The word “parole” is tossed around often. He has enrolled in a class to understand the harm he has caused to his victim. He has discovered that he can express himself through art and writing. He talks of promises no longer being broken. He is a changed man. Time has helped him realize and admit his short-comings. He was sick and needed help. He says it goes back to his childhood; it is his father’s fault. He                                                                                                                             

did not get the attention he needed as a boy.

 

The girl recalls the endless cornfields and the dark lofts of barns. How could anyone have not known?

    

A country music singer from an era long gone saves her. Tom T. Hall is surrounded by children in a commercial. He says that kind of touch is inappropriate and to tell someone you trust. She sees the commercial for months. After dinner she purges of her stepfather’s deceit and nastiness, his pleasure for little girls. That night there are strange moans coming from the other room. She is unable to sleep.

 

She did the thing she was encouraged to do. Her extended family has empathy for her. A jury of his peers finds him guilty. The circle has been broken. She sits there wondering if he has the same thoughts.
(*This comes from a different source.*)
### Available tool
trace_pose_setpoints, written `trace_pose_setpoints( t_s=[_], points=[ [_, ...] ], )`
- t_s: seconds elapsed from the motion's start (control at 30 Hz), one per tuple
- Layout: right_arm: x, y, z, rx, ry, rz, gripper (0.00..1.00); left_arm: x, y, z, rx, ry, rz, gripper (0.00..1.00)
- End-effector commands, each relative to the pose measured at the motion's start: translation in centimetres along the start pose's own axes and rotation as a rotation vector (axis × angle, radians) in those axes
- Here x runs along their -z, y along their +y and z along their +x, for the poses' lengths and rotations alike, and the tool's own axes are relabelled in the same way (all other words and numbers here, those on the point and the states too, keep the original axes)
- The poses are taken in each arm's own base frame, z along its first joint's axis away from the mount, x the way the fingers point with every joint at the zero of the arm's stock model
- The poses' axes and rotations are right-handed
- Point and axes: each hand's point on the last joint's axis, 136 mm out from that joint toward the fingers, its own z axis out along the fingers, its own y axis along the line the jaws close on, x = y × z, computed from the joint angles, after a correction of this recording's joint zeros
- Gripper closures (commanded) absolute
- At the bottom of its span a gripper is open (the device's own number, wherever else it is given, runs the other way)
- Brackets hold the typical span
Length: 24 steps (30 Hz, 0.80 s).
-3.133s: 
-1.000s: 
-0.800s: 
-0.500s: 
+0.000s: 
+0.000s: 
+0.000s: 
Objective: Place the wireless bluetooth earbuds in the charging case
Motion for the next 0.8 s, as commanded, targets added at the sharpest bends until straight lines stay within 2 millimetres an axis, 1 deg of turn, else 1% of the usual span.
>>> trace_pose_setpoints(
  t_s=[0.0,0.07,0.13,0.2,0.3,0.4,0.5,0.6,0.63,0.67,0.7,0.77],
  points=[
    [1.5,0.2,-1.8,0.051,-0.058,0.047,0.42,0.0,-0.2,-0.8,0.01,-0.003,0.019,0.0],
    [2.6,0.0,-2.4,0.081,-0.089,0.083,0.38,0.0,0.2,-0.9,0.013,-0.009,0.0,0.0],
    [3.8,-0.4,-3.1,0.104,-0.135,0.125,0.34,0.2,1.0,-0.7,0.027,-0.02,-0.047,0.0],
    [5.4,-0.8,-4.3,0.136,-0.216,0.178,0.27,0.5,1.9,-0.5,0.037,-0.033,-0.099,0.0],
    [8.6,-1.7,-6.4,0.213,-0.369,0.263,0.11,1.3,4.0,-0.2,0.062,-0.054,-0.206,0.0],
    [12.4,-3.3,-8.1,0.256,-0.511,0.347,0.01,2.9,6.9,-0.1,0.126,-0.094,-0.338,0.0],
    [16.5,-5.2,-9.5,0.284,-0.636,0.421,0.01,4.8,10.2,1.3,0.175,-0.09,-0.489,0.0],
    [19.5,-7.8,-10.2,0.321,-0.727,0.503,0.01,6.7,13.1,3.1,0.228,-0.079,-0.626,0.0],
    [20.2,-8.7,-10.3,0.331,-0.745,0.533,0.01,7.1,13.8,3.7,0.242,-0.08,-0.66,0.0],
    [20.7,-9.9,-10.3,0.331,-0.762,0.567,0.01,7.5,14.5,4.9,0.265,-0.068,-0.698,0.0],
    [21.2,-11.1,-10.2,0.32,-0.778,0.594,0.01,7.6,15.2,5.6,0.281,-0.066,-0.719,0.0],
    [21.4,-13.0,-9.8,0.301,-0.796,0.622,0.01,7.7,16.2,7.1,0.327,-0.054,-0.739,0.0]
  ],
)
Does he remember her cries in the cornfield?

 

With nervous eyes, she looks at the clock. The minutes are paralyzed. The guards do not know the crime the man has committed. They are useless. She looks at the women in front of her, the one she calls mother. She is the one who brought her here to see him. The one who encourages hugs and kisses with the imprisoned, convicted molester. The one from whom she needs protection.

 

The guards are useless. How could they possibly know?

 

 

 

Kelly Haught is a 36-year-old non- traditional student. As part of her class work, she was assigned a task to write a creative essay. The above essay was the result. “I have never written before.” she says. “ At the age of six, my step father started sexually abusing me. I went to therapy and was classified as someone who had not been highly affected by the molestation. I was taken by my mother to see my convicted step father in prison. My visits were worse than the abuse. I was seven years old during these visits and this is what haunts me.”